Book Review: Unbroken by Laura Hillenbrand
December 8, 2015 By Jessica Filed Under: Book Review 5 Comments
Unbroken: A World War II Story of Survival, Resilience, and Redemption
On a May afternoon in 1943, an Army Air Forces bomber crashed into the Pacific Ocean and disappeared, leaving only a spray of debris and a slick of oil, gasoline, and blood. Then, on the ocean surface, a face appeared. It was that of a young lieutenant, the plane’s bombardier, who was struggling to a life raft and pulling himself aboard. So began one of the most extraordinary odysseys of the Second World War. In her long-awaited new book, Laura Hillenbrand writes with the same rich and vivid narrative voice she displayed in Seabiscuit . Telling an unforgettable story of a man’s journey into extremity, Unbroken is a testament to the resilience of the human mind, body, and spirit.
Short and Sweet Version
Laura Hillenbrand knows how to write a non-fiction memoir that is just as compelling as the best fiction out there. Skip the movie and read Unbroken. This amazing memoir is about the Pacific front of World War II against Japan that most people don’t know very much about.

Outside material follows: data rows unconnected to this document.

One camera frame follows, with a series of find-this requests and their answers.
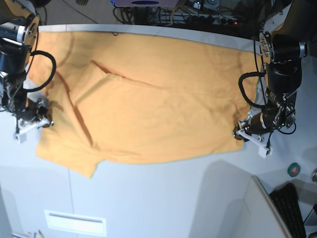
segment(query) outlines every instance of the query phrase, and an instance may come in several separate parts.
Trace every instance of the black wire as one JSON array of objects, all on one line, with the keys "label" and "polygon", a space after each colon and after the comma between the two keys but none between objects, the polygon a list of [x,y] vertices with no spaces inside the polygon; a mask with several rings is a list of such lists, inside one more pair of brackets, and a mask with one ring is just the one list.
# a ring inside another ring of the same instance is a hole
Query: black wire
[{"label": "black wire", "polygon": [[292,131],[292,132],[284,132],[284,131],[281,131],[279,128],[276,128],[276,130],[278,130],[278,132],[280,132],[280,133],[282,133],[282,134],[284,134],[284,135],[291,135],[291,134],[294,134],[295,133],[295,131],[296,131],[296,123],[294,123],[294,126],[295,126],[295,128],[294,128],[294,130]]},{"label": "black wire", "polygon": [[45,22],[44,22],[44,24],[47,25],[47,23],[48,23],[48,11],[47,11],[45,6],[44,6],[44,12],[45,12]]},{"label": "black wire", "polygon": [[[35,44],[35,49],[34,49],[34,51],[36,51],[37,48],[38,48],[39,35],[40,35],[40,34],[39,34],[39,28],[38,28],[38,35],[37,35],[37,38],[36,38],[36,44]],[[28,73],[29,73],[29,71],[30,71],[30,68],[31,68],[31,66],[32,66],[32,64],[33,64],[33,60],[34,60],[34,57],[32,57],[32,59],[31,59],[30,66],[29,66],[29,68],[28,68],[28,71],[26,72],[26,75],[28,75]]]},{"label": "black wire", "polygon": [[125,7],[123,9],[123,12],[126,14],[126,16],[128,18],[129,25],[132,25],[132,16],[130,15],[129,10],[130,10],[130,8]]},{"label": "black wire", "polygon": [[162,21],[161,21],[161,18],[160,18],[161,7],[159,6],[158,9],[159,9],[158,10],[158,21],[159,21],[160,24],[162,24]]},{"label": "black wire", "polygon": [[269,148],[271,147],[271,136],[272,136],[273,132],[274,132],[274,131],[271,131],[271,132],[269,133],[268,140],[267,140],[267,143],[266,143],[267,149],[269,149]]},{"label": "black wire", "polygon": [[15,115],[15,118],[16,118],[15,133],[19,134],[20,128],[19,128],[19,117],[18,117],[18,114]]},{"label": "black wire", "polygon": [[246,78],[249,78],[249,77],[261,77],[263,76],[264,73],[259,73],[259,72],[251,72],[251,73],[244,73],[240,76],[239,78],[239,82],[238,82],[238,85],[239,85],[239,89],[240,89],[240,92],[242,94],[242,97],[244,98],[244,100],[250,104],[252,107],[255,107],[255,108],[260,108],[260,109],[264,109],[265,108],[265,105],[259,105],[259,104],[255,104],[254,102],[252,102],[245,90],[244,90],[244,87],[243,87],[243,81],[246,79]]},{"label": "black wire", "polygon": [[[115,13],[115,11],[116,11],[117,9],[120,10],[120,14],[121,14],[122,20],[120,20],[119,17],[117,17],[117,15],[116,15],[116,13]],[[115,6],[114,9],[113,9],[113,11],[112,11],[112,13],[113,13],[114,17],[115,17],[119,22],[121,22],[122,24],[128,24],[128,23],[129,23],[128,21],[125,21],[125,19],[124,19],[124,17],[123,17],[123,13],[122,13],[120,7],[116,7],[116,6]]]},{"label": "black wire", "polygon": [[84,16],[85,18],[91,20],[92,22],[94,22],[95,24],[98,24],[98,22],[96,22],[94,19],[90,18],[89,16],[86,16],[85,14],[81,13],[80,11],[78,11],[76,8],[74,8],[72,5],[70,5],[68,2],[66,2],[65,0],[61,0],[63,3],[65,3],[68,7],[70,7],[71,9],[73,9],[75,12],[77,12],[78,14]]},{"label": "black wire", "polygon": [[[259,67],[258,67],[258,60],[257,60],[257,51],[256,51],[256,22],[257,22],[257,16],[256,16],[256,2],[257,0],[254,0],[254,25],[253,25],[253,53],[254,53],[254,61],[256,64],[256,68],[257,68],[257,72],[259,71]],[[263,96],[263,100],[264,100],[264,106],[265,106],[265,110],[267,110],[267,103],[266,103],[266,99],[265,99],[265,91],[264,91],[264,86],[263,86],[263,82],[262,79],[260,79],[260,85],[261,85],[261,90],[262,90],[262,96]]]},{"label": "black wire", "polygon": [[[39,28],[38,28],[38,34],[37,34],[37,37],[36,37],[35,49],[34,49],[33,52],[35,52],[35,51],[37,50],[37,48],[38,48],[38,43],[39,43]],[[31,69],[31,66],[32,66],[32,64],[33,64],[33,60],[34,60],[34,57],[32,57],[32,59],[31,59],[31,62],[30,62],[28,71],[26,72],[26,75],[28,75],[28,73],[29,73],[29,71],[30,71],[30,69]],[[21,82],[21,84],[17,87],[17,89],[15,90],[14,94],[12,95],[12,97],[11,97],[11,99],[10,99],[10,102],[9,102],[9,106],[10,106],[10,107],[11,107],[11,105],[10,105],[11,102],[13,102],[13,99],[14,99],[15,95],[16,95],[17,92],[21,89],[22,85],[23,85],[23,82]]]},{"label": "black wire", "polygon": [[54,59],[54,57],[51,54],[44,52],[44,51],[33,51],[31,53],[31,56],[36,56],[36,55],[42,55],[42,56],[49,58],[52,61],[52,65],[53,65],[52,71],[51,71],[49,78],[47,79],[47,81],[45,83],[43,83],[41,86],[33,88],[33,89],[24,89],[24,91],[26,93],[37,92],[37,91],[40,91],[43,88],[45,88],[52,81],[52,79],[55,75],[55,72],[56,72],[56,60]]},{"label": "black wire", "polygon": [[150,14],[149,20],[153,19],[156,17],[157,13],[159,12],[159,7],[157,7],[156,11]]}]

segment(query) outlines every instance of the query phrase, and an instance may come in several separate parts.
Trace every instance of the electronic equipment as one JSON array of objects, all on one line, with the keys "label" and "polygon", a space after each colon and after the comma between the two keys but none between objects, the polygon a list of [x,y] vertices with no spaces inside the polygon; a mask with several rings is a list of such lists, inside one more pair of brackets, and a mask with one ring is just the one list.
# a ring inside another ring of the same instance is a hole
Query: electronic equipment
[{"label": "electronic equipment", "polygon": [[161,6],[161,7],[181,7],[186,0],[112,0],[117,7],[126,6]]}]

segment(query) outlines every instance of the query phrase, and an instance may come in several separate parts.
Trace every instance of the white table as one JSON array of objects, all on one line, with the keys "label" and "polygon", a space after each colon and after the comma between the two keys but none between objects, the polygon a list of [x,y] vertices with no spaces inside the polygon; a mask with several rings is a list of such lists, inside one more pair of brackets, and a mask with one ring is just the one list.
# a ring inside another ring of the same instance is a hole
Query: white table
[{"label": "white table", "polygon": [[[219,34],[128,25],[41,26],[40,31],[108,31],[186,39],[245,51],[253,42]],[[317,168],[317,59],[303,59],[303,83],[296,103],[297,131],[285,136],[275,132],[273,155],[258,156],[258,148],[246,143],[238,152],[202,156],[156,165],[102,162],[92,179],[35,156],[40,132],[28,135],[25,144],[12,140],[14,120],[0,114],[0,185],[15,232],[40,229],[46,238],[85,238],[47,228],[44,210],[106,218],[109,238],[212,237],[215,219],[222,220],[212,200],[224,206],[232,196],[243,197],[240,181],[257,175],[268,192],[289,180],[288,166],[297,162],[301,173],[293,180],[309,193],[300,203],[305,218],[317,202],[317,184],[310,175]],[[232,184],[229,192],[223,186]]]}]

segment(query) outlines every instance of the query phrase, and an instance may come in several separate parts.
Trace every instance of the orange cloth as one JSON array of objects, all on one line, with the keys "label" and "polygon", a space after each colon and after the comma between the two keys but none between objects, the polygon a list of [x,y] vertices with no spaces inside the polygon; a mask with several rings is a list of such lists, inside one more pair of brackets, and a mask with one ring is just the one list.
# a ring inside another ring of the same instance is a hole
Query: orange cloth
[{"label": "orange cloth", "polygon": [[[232,137],[250,106],[238,79],[252,53],[173,38],[96,32],[41,33],[38,50],[57,61],[44,89],[54,127],[37,155],[91,177],[103,160],[162,163],[235,151]],[[30,78],[50,74],[36,56]],[[256,79],[244,82],[251,100]]]}]

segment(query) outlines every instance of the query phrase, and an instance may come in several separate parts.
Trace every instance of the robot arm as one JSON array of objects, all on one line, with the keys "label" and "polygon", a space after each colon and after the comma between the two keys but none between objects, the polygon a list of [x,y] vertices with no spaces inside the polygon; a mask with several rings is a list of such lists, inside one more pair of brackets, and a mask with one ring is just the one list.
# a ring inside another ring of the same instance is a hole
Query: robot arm
[{"label": "robot arm", "polygon": [[[293,0],[282,28],[272,34],[262,33],[260,50],[262,56],[268,59],[265,71],[247,73],[239,79],[243,97],[251,106],[258,108],[259,113],[250,114],[238,122],[233,131],[236,139],[258,144],[252,135],[261,137],[274,130],[281,131],[283,127],[296,127],[295,102],[302,82],[301,59],[308,53],[307,42],[316,33],[316,14],[317,0]],[[242,82],[247,77],[265,75],[267,103],[256,105],[245,95]],[[260,147],[265,150],[264,156],[270,152],[269,143]]]},{"label": "robot arm", "polygon": [[30,56],[40,54],[49,57],[53,63],[50,80],[55,73],[54,58],[48,53],[33,50],[38,25],[39,17],[20,2],[0,0],[0,106],[3,111],[16,116],[16,139],[33,128],[52,124],[44,101],[28,99],[27,94],[34,90],[23,88],[27,76],[25,67]]}]

Jessica Thinks Too Much Version
Mild spoilers ahead this spoiler warning is for those very sensitive to any spoilers. major spoilers look like this > view spoiler » and then everyone dies why did you click this link if you haven’t read the book just kidding. anything about the ending will be hidden in links like this. « hide spoiler.
Apparently I have this idea in my head that memoirs are written about perfect people who were born with more strength than the rest of us losers . Maybe that’s true of other memoirs, but it wasn’t true of Unbroken . This memoir doesn’t idolize him.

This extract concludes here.